Some of the shortcomings that I mentioned above would include the following:
- Stepping over the branding of the sites they are using. Twitter, YouTube and Wikipedia are all probably seeing a large increase in traffic to their Skittles branded pages yet are having their logo overtaken by the Skittles® navigation bar and logo which seems rude at best. Most people that would be using Skittles.com to reach these sites however will most likely know what sites they are being redirected to and therefore the logos are not necessary. Perhaps they are still gaining after all as Skittles® is branding them as experts in specifics stations, ie. Media, Definition, Friends, Chatter.
- Losing all navigation abilities once the visitor clicks on a page. This I think is a killer to the ingenuity of this interactive idea of Skittles®. If you click on any video on the Media section, any Twitter name in the Chatter section, or essentially any other link outside of the Skittles® navigation bar, you lose the navigation bar entirely along with any chance of visiting another Skittles® subsection. Now, technically speaking, other than including some form of frames on the pages (akin to the way you view Google images that you’ve searched for), I can’t think of a possible solution to this one. Of course, adding the nasty frames to the page as Google does would make for a much less sleek display however it would allow visitors to actually keep navigating around Skittles®’ new ‘website’ which would make for much better usability.
- Perhaps a little confusing to those not familar with the web. Now, with the crowd that would potentially be visiting the website for Skittles®, I don’t know that this would truly be an issue but it should be brought up. Sending users to a different site altogether without more than a paragraph of explanation seems a bit confusing and potentially untrustworthy.
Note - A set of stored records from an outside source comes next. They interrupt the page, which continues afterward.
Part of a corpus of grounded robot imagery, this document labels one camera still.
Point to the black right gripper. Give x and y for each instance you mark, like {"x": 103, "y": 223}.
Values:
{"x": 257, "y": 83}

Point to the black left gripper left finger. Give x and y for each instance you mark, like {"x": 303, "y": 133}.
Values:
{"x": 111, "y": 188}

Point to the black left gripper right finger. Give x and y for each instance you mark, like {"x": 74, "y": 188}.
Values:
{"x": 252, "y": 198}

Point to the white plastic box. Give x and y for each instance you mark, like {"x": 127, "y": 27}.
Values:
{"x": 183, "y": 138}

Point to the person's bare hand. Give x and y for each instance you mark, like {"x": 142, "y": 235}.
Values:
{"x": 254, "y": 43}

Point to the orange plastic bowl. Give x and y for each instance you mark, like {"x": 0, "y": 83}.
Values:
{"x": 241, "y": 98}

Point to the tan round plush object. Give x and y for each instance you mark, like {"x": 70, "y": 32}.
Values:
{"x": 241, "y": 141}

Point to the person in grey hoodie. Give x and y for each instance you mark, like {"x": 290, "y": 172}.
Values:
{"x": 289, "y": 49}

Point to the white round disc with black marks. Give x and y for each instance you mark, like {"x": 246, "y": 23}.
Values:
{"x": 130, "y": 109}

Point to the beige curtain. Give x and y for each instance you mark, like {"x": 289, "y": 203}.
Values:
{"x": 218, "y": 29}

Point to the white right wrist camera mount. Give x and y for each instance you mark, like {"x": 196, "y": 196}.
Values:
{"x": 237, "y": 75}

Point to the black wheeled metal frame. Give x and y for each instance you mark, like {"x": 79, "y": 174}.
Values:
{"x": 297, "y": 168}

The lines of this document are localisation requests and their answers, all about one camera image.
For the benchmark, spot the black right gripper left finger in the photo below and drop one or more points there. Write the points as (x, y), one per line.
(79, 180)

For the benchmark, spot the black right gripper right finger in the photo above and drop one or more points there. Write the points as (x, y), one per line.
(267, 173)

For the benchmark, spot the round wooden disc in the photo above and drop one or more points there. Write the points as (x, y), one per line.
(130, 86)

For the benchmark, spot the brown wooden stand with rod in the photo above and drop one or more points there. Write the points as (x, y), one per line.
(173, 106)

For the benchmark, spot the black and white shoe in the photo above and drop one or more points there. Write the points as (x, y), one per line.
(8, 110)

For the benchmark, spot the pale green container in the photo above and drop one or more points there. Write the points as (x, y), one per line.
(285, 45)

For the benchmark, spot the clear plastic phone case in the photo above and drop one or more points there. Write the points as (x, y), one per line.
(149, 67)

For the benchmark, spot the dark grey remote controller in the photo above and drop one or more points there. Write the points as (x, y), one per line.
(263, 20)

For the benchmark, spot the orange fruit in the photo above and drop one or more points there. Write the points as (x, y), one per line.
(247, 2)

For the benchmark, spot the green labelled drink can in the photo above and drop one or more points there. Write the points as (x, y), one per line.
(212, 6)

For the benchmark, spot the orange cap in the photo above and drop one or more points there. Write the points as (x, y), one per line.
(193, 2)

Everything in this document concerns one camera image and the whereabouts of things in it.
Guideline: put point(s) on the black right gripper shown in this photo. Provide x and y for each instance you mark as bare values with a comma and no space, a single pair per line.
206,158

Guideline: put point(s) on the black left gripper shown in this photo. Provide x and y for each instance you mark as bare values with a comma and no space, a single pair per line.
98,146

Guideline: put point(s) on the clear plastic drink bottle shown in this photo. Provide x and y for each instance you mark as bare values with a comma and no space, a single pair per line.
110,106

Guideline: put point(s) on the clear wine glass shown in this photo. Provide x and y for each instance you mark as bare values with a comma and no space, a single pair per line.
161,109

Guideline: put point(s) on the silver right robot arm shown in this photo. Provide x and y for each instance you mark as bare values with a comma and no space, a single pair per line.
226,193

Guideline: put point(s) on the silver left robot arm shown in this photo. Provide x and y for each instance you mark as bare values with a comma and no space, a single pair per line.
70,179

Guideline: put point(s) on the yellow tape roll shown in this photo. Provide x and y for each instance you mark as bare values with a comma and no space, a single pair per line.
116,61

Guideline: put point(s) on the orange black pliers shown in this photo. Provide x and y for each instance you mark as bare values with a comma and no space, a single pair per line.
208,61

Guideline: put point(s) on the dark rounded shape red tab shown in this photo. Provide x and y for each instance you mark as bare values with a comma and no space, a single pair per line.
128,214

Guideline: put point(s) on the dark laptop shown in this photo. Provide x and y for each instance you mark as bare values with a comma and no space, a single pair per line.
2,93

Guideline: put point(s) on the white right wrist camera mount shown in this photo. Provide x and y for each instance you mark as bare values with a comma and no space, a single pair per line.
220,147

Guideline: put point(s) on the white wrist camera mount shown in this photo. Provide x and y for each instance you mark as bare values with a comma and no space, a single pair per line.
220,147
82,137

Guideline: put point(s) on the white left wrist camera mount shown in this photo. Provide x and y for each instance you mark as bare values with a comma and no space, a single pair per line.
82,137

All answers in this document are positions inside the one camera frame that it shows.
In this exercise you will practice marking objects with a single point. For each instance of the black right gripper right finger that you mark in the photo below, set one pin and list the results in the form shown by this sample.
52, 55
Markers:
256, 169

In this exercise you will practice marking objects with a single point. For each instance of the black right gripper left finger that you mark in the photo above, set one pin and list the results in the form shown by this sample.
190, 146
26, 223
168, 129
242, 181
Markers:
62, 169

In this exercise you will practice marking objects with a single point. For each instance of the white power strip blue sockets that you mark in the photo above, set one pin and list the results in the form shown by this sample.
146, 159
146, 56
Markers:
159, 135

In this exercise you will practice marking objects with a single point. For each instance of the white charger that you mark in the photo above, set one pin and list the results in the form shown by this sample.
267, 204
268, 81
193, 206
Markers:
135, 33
At one point in time, the navigation bar offers an explanation that to get rid of it, you simply need to type in the address of another website, so they are recognizing that they may have some visitors that might feel hijacked by this technique. In a world where claims of viruses still abound e-mail inboxes, wouldn’t it be better to have a link to an explanation of how/why they made the change and what it means for the visitor. The only explanation displayed to the visitor is a short paragraph at the beginning shown simultaneously as they are requesting birthdate verification in order to proceed. This may cause the statement to go unnoticed entirely.
But what are your thoughts? Did Skittles® hit a home-run, foul up a potential good idea or did they just plain strike out?